Exercise objective
Repeat each line of the material exactly.

Stored data
· · · ·

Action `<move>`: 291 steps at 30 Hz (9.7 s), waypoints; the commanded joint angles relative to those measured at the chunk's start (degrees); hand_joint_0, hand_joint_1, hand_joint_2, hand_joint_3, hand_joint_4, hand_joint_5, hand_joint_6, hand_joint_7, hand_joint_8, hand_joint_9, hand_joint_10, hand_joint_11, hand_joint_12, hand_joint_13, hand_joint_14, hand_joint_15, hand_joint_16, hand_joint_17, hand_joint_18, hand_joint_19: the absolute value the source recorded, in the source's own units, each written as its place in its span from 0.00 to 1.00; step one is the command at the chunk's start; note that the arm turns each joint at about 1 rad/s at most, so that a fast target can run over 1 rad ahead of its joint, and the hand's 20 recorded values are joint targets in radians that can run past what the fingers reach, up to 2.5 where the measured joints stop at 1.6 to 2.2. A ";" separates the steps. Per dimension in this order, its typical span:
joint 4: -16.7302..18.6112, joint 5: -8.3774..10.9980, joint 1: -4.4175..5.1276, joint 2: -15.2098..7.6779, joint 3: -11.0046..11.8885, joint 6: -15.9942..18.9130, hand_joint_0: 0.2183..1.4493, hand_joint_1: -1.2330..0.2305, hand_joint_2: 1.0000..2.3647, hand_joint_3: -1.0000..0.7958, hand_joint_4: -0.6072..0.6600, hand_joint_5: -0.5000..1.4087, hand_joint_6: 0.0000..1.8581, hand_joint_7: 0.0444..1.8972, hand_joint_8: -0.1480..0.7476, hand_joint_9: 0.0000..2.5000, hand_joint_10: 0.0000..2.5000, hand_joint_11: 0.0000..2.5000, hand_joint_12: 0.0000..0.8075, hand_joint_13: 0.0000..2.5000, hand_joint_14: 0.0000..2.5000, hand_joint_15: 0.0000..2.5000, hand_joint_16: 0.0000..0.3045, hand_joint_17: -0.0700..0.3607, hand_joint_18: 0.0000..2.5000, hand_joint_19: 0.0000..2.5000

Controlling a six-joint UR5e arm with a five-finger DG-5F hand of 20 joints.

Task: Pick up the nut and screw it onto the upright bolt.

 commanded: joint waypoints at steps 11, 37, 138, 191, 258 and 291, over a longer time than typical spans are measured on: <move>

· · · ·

Result of the exercise
Action `<move>`: 291 steps at 30 Hz (9.7 s), waypoints; the commanded joint angles relative to those measured at the chunk's start (degrees); hand_joint_0, hand_joint_1, hand_joint_2, hand_joint_3, hand_joint_4, hand_joint_5, hand_joint_6, hand_joint_7, hand_joint_8, hand_joint_9, hand_joint_10, hand_joint_11, hand_joint_12, hand_joint_13, hand_joint_14, hand_joint_15, hand_joint_16, hand_joint_17, hand_joint_18, hand_joint_19: the absolute value the source recorded, in the source's own units, each written as its place in its span from 0.00 to 1.00; step one is the command at the chunk's start; note that the arm turns each joint at about 1 rad/s at most, so that a fast target can run over 1 rad ahead of its joint, and the hand's 20 recorded values are joint targets in radians that can run past what the fingers reach, up to 2.5 where the measured joints stop at 1.6 to 2.2. A ";" separates the steps. Per dimension in this order, its typical span:
joint 4: -16.7302..18.6112, joint 5: -8.3774..10.9980, joint 1: -4.4175..5.1276, joint 2: -15.2098..7.6779, joint 3: -11.0046..11.8885, joint 6: -15.9942..18.9130, hand_joint_0: 0.2183..1.4493, hand_joint_1: -1.2330..0.2305, hand_joint_2: 1.0000..2.3647, hand_joint_3: -1.0000..0.7958, hand_joint_4: -0.6072..0.6600, hand_joint_5: -0.5000..1.4087, hand_joint_6: 0.0000..1.8581, hand_joint_7: 0.0444..1.8972, hand_joint_8: -0.1480..0.7476, hand_joint_9: 0.0000..2.5000, hand_joint_10: 0.0000..2.5000, hand_joint_11: 0.0000..2.5000, hand_joint_12: 0.0000..0.8075, hand_joint_13: 0.0000..2.5000, hand_joint_14: 0.0000..2.5000, hand_joint_15: 0.0000..2.5000, hand_joint_16: 0.0000..0.3045, hand_joint_17: -0.0700..0.3607, hand_joint_18: 0.0000..2.5000, hand_joint_19: 0.0000..2.5000

Controlling a six-joint UR5e arm with a five-finger DG-5F hand of 20 joints.

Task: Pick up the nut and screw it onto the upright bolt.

 commanded: joint waypoints at steps 11, 37, 138, 191, 258 and 291, over a longer time than typical spans are measured on: <move>

This response is now finished.